Lettre de Denise à Philippe, Paris, ce vendredi 27 mai 1932
Phil, j’avais commencé une lettre pour vous depuis deux jours, et comme la vôtre est arrivée dans l’intervalle, je viens de la déchirer (pas la vôtre…). Je suis contente que vous pensiez à moi toujours et je suis très paresseuse de ne pas vous écrire plus souvent. Vous avez été tellement gentil de n’avoir pas oublié ma fête, je vous remercie énormément (pardon pour le retard) du flacon de parfum, je ne l’ai pas encore ouvert parce que je n’ai pas terminé celui de l’an dernier. Je fais des économies.

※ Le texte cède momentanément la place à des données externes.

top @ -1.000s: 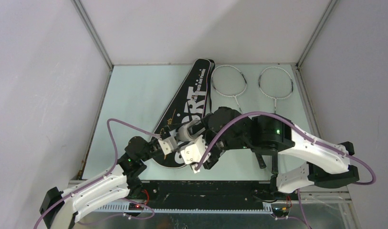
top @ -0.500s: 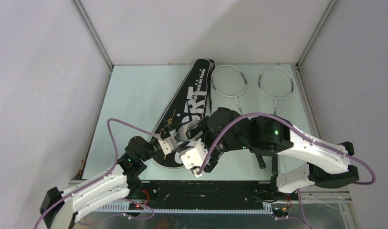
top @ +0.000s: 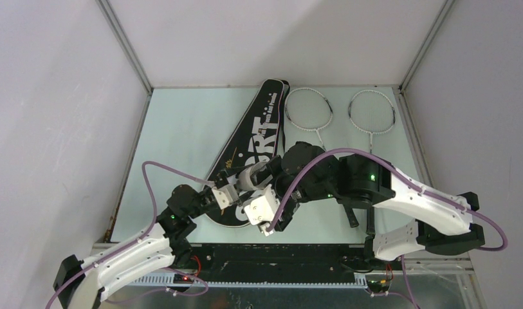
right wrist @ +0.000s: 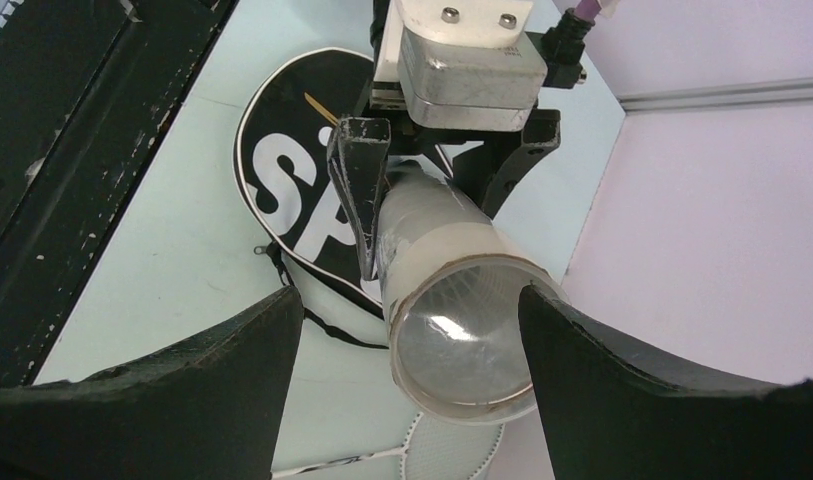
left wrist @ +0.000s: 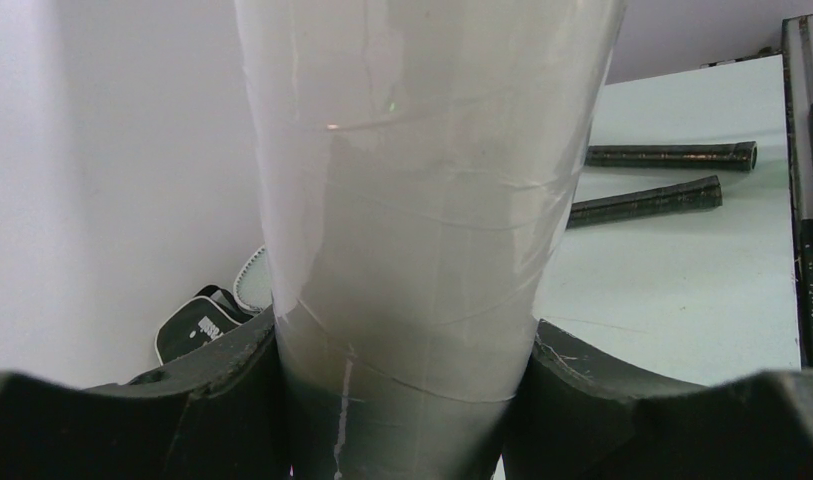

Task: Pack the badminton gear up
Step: Adjust the lid on the shuttle tube.

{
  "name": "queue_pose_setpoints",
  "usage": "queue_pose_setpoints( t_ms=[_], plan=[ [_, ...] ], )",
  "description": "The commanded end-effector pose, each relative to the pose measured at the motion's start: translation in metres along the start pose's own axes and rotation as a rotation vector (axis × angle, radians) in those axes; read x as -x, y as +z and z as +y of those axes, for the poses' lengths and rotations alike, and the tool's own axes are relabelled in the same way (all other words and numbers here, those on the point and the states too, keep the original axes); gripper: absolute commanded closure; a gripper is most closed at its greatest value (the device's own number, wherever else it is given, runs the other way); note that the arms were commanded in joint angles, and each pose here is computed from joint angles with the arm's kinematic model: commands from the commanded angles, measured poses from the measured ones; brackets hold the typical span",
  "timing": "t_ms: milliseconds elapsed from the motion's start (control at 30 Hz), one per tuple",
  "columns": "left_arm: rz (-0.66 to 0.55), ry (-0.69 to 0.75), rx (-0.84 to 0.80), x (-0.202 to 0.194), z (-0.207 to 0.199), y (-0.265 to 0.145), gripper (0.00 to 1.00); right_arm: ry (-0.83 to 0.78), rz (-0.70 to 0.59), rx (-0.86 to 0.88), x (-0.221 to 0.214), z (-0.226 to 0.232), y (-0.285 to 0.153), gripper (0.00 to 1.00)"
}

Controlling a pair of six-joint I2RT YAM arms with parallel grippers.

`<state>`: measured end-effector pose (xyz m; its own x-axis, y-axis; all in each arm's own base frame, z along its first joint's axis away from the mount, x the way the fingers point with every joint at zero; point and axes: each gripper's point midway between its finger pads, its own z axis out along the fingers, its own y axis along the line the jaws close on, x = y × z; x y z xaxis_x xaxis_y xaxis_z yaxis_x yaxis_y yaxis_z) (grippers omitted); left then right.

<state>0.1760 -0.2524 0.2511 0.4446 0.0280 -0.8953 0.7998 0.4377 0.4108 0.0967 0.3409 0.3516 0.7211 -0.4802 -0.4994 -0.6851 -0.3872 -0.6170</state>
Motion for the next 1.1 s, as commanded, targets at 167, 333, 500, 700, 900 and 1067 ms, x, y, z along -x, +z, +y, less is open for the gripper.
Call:
queue_pose_setpoints(
  t_ms=[167,333,500,700,900,1067],
  plan=[
    [-0.051,-0.003,0.01,0.02,0.004,-0.003,0.42,0.086,0.02,-0.021,-0.016,0.002,-0.005,0.17],
    [-0.045,-0.007,0.006,0.019,0.004,-0.002,0.42,0.064,0.002,-0.006,-0.015,0.006,0.002,0.17],
    [-0.041,-0.015,-0.002,0.018,0.002,-0.001,0.42,0.018,-0.046,-0.036,-0.002,-0.001,-0.002,0.17],
    [-0.037,-0.02,-0.001,0.017,0.002,0.0,0.42,-0.009,-0.065,-0.083,0.004,-0.01,-0.007,0.16],
    [-0.033,-0.019,0.004,0.016,0.003,0.0,0.42,-0.024,-0.104,-0.132,0.013,-0.011,-0.025,0.16],
    [-0.032,-0.019,0.007,0.016,0.004,0.0,0.42,-0.028,-0.121,-0.148,0.013,-0.009,-0.029,0.16]
  ],
)
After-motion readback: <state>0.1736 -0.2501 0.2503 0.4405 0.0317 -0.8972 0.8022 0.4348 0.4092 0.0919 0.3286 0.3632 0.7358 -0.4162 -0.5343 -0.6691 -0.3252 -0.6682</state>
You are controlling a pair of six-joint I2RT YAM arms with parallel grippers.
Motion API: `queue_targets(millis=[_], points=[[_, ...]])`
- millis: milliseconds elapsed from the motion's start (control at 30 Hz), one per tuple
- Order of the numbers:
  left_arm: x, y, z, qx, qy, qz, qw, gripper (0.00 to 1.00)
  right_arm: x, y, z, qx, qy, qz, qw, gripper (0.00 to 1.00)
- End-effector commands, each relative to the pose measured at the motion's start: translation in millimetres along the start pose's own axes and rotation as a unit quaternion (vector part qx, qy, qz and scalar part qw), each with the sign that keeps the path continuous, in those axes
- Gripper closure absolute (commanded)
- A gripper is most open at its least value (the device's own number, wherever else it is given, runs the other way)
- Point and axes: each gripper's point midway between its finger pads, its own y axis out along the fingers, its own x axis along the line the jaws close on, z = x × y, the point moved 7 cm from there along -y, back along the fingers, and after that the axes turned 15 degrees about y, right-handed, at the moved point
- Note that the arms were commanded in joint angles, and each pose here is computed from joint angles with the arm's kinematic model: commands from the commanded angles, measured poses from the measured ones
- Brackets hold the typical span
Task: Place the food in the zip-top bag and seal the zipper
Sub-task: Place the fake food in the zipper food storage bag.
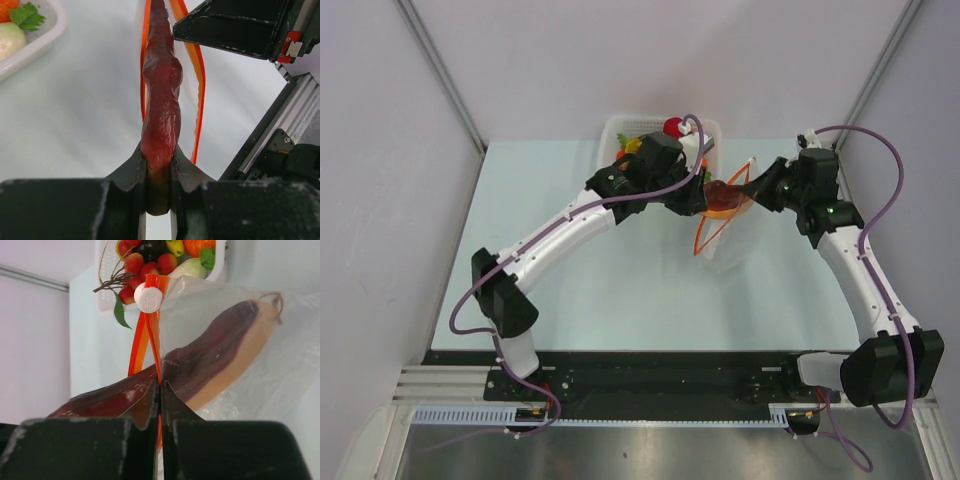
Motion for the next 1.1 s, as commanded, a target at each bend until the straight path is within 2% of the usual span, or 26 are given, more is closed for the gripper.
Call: queue_targets(millis=[0,100,267,400,467,600,867,1067], points=[[-5.5,-8.4,-25.3,-0.062,-0.007,0.039,0.997,1.0,20.5,-6.2,-6.0,0.03,0.041,-0.065,0.997,1.0],[6.4,-21.2,-23.8,-0.052,-0.018,0.031,0.998,1.0,30.4,-12.0,-8.5,0.037,0.065,-0.084,0.994,1.0],[10.7,-44.7,-24.5,-0.024,0.004,0.01,1.0,1.0,38.2,-13.0,1.5,0.057,0.114,-0.086,0.988,1.0],[13.0,-37.8,-13.1,0.028,0.005,0.011,1.0,1.0,31.3,-1.9,15.9,0.077,0.151,-0.081,0.982,1.0],[12.7,-32.4,-7.7,0.036,0.004,0.019,0.999,1.0,32.2,3.6,15.6,0.08,0.168,-0.087,0.979,1.0],[8.0,-23.5,-7.5,0.024,-0.003,0.036,0.999,1.0,35.7,8.3,10.8,0.087,0.187,-0.097,0.974,1.0],[18.5,0.2,-1.7,0.064,-0.026,-0.012,0.998,1.0,40.8,7.8,4.5,0.086,0.2,-0.1,0.971,1.0],[13.4,3.9,-1.1,0.033,-0.029,-0.012,0.999,1.0,26.4,12.4,6.1,0.086,0.224,-0.079,0.968,1.0]])
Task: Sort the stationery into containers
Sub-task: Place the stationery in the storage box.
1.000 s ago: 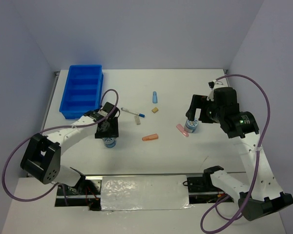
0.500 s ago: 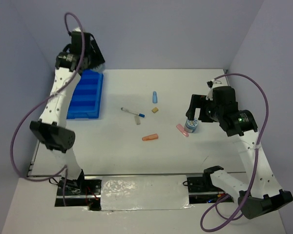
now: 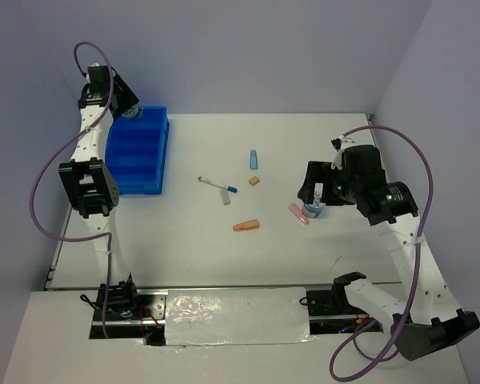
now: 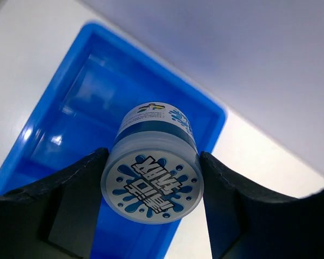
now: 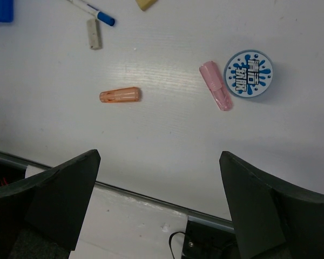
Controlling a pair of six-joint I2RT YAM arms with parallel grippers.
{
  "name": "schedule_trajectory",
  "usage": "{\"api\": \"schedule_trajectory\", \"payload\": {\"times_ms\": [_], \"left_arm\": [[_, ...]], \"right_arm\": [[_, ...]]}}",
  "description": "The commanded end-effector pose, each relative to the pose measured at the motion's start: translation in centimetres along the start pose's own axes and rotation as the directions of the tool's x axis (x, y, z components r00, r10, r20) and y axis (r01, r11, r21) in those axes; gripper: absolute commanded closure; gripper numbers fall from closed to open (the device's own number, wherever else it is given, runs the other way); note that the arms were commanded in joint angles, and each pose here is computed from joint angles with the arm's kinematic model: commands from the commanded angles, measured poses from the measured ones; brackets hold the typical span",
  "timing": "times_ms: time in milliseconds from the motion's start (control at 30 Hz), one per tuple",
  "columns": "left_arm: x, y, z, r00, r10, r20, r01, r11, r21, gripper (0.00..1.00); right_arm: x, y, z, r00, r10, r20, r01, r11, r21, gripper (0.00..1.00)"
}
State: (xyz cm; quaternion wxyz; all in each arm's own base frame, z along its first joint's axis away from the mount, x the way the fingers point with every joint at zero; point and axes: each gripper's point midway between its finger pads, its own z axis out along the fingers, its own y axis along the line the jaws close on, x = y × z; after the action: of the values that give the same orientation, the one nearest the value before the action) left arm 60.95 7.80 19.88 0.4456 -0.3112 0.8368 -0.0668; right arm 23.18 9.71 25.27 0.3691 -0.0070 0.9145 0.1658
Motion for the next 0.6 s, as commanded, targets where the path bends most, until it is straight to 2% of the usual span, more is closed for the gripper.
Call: {"api": "schedule_trajectory", "payload": {"times_ms": [0, 67, 233, 567], "left_arm": [[-8.9, -5.7, -4.4, 0.966, -0.092, 0.240, 0.032, 0.970, 0.242, 0.97], [-8.7, -4.6, -3.3, 0.965, -0.093, 0.246, 0.035, 0.972, 0.231, 0.94], [-7.1, -2.4, 0.3, 0.976, -0.071, 0.206, 0.033, 0.983, 0.182, 0.96], [-5.7, 1.4, 3.5, 0.973, -0.031, 0.227, 0.024, 0.999, 0.031, 0.91]], "right_arm": [[0.2, 0.7, -0.2, 1.000, -0.004, 0.014, 0.004, 0.999, -0.037, 0.00], [0.3, 0.3, -0.1, 1.000, -0.004, 0.011, 0.004, 1.000, -0.016, 0.00], [0.8, 0.0, 0.7, 0.999, 0.009, -0.034, -0.009, 1.000, 0.003, 0.00], [0.2, 0.1, 1.5, 0.998, 0.035, -0.061, -0.034, 0.999, 0.015, 0.00]]}}
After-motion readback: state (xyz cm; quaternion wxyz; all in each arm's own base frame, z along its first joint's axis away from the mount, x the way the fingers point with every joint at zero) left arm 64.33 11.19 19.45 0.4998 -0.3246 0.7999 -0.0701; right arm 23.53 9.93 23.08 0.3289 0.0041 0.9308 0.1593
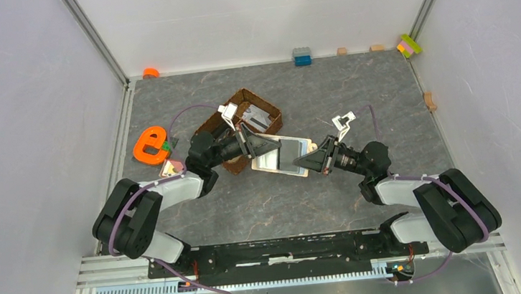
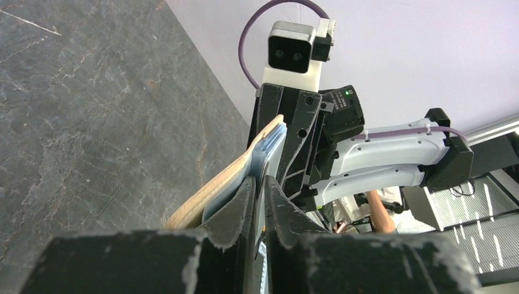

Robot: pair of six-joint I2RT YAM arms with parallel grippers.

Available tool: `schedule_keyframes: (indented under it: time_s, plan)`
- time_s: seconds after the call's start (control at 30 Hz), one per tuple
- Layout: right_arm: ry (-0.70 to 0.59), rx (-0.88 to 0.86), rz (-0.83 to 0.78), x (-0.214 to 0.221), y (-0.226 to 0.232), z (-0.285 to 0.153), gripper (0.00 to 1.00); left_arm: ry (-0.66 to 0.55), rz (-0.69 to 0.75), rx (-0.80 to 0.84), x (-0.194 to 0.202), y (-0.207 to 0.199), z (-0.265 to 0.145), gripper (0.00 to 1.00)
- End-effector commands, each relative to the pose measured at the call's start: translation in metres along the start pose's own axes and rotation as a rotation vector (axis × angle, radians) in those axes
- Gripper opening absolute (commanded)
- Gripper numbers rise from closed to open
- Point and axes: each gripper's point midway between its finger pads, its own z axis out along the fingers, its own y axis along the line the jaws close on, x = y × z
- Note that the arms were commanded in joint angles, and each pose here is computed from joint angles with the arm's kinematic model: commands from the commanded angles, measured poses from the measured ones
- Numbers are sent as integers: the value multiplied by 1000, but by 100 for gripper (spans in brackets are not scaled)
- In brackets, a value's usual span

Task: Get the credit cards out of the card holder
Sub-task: Remove the credit card from the card holder.

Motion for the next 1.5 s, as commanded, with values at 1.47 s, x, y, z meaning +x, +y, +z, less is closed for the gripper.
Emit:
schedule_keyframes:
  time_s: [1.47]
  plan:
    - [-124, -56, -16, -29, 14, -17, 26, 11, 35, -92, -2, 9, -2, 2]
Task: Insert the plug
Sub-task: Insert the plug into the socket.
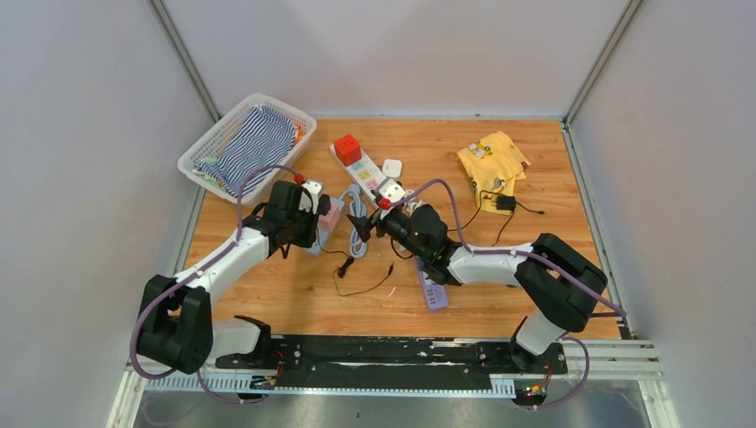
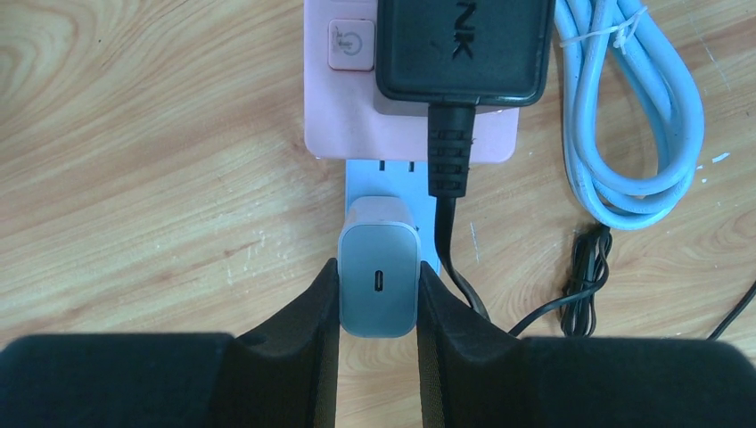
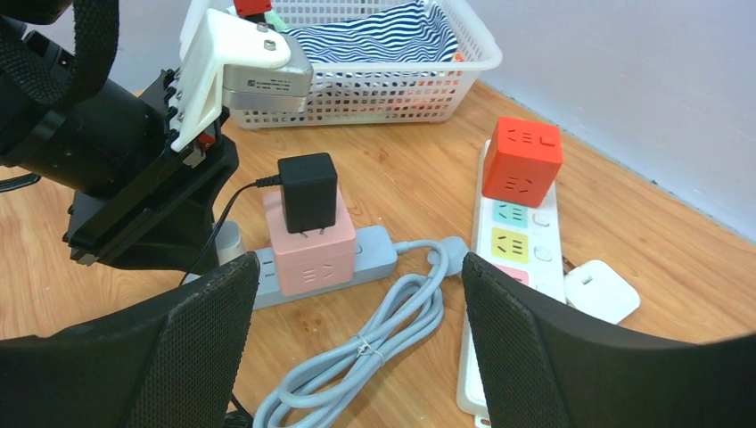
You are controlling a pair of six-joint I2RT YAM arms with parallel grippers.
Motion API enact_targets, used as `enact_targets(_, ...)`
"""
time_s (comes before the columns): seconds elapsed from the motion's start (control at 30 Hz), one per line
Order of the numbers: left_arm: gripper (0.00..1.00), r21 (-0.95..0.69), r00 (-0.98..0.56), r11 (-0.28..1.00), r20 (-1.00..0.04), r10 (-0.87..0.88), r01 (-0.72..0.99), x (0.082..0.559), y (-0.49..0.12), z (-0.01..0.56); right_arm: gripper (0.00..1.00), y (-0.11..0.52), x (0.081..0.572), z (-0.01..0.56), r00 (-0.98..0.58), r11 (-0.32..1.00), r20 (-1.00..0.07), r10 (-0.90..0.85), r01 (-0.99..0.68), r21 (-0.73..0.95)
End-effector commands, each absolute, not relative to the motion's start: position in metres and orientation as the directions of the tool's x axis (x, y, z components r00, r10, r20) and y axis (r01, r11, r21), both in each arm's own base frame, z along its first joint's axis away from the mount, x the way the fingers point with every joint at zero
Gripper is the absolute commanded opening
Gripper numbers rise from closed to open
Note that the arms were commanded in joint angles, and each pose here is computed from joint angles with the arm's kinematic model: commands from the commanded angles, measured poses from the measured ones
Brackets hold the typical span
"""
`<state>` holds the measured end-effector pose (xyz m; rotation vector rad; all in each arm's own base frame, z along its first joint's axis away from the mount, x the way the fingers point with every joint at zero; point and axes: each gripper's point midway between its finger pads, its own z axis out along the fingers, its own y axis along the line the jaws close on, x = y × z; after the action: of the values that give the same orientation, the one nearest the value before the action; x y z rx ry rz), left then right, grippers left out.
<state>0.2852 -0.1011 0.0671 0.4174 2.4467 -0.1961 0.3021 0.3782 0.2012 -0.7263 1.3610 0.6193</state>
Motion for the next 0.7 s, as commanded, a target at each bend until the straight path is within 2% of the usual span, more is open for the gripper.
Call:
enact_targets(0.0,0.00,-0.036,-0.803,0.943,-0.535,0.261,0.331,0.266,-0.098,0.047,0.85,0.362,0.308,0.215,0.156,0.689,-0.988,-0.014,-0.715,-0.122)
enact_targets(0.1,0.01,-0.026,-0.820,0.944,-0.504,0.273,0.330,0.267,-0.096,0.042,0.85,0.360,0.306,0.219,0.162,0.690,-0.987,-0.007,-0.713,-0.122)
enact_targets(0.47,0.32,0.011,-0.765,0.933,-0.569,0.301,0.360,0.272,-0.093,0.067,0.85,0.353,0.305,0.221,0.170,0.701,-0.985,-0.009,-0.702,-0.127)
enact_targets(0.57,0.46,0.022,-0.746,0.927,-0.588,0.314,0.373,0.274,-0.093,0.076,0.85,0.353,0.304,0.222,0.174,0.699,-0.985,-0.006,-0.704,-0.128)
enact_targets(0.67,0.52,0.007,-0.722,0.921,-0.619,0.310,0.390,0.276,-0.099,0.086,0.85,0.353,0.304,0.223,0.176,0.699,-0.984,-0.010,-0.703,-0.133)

Ce n’est pas tout à fait de ma faute si je ne vous écris pas, car depuis quinze jours, je pose constamment pour mon amie hindoue, qui fait de moi et de sa sœur une très grande toile pour le concours de portraits des Beaux-Arts et pour le Salon d’Automne. Ce n’est pas très dans le caractère, mais c’est très joli de couleur. Je pose, le buste et les pieds nus, drapée dans une étoffe bleu-vert, et comme j’ai les cheveux sur les épaules, ça fait très bien avec la couleur de l’étoffe. Peut-être ce sera fini la semaine prochaine.
Portrait de Jeunes Filles, d'Amrita Sher-Gil, (Indira et Denise)
Je dessine aussi un peu. J’ai fait un croquis épatant d’un de mes cousins[1], ça m’a remonté considérablement dans l’estime de ma famille.
Le cousin de Denise: Maxime Dunesme, poème de 1923 calligraphié et à St Maigrin (Charente) en avril 1924
Comme cinéma, j’ai vu « Tumultes ». Ce n’est pas mal, c’est du « Big Horn » de qualité inférieure ; Charles Boyer et Florelle y jouent bien.
Charles Boyer et Florelle dans Tumultes (1932)
J’attends que sorte L’Atlantide de Pabst pour aller admirer ( ?) Tela Tchaï que je connais, et surtout Brigitte Helm[2], pour laquelle j’ai une grande passion. –Vendredi prochain, je vais à un récital de danse donné par Tony Grégory – tu sais, ce danseur à qui on trouvait que tu ressemblais (ce n’était pas flatteur pour toi, du reste…). Comme mime, il a un talent assez original.
Portrait de Tela Tchaï en 1932 Article sur Tony Gregory
Voici un autre coin de ma chambre avec le divan sur lequel je dors. Comme vous aurez peut-être du mal à me reconnaître, je vous préviens charitablement que c’est moi qui suis assise dessus… Envoyez-moi des photos de vous, si vous en avez de nouvelles, vous me ferez grand plaisir.
La chambre de Denise à Clichy, 1932
Simone passe son examen en même temps que vous – le 13 je crois. On pense généralement qu’elle sera collée. Je ne sais trop ce qui se passera pour les vacances, mais je sais déjà que je suis demoiselle d’honneur le 29 septembre[3], à Paris, et en jaune soufre pour comble de bonheur. Ça me fera quitter Royan vers le 27, ce dont je me serais bien passée, surtout si vous y êtes encore.
[1] Je n’ai pas retrouvé l’excellent croquis du cousin, mais je suis certain qu’il s’agit de Maxime Dunesme, cousin beaucoup plus âgé que Denise, qui avait une grande affection pour elle. Maxime écrivait des poèmes et je vous en présente un ici, calligraphié de sa propre main.
[2] Se reporter aux photos du 25 janvier 1932 pour Tela Tchaï et du 1er octobre 1931 pour Brigitte Helm
[3] Ce sera le mariage de son amie d’enfance Solange Bourgoin avec Monsieur Raymond Jouachim.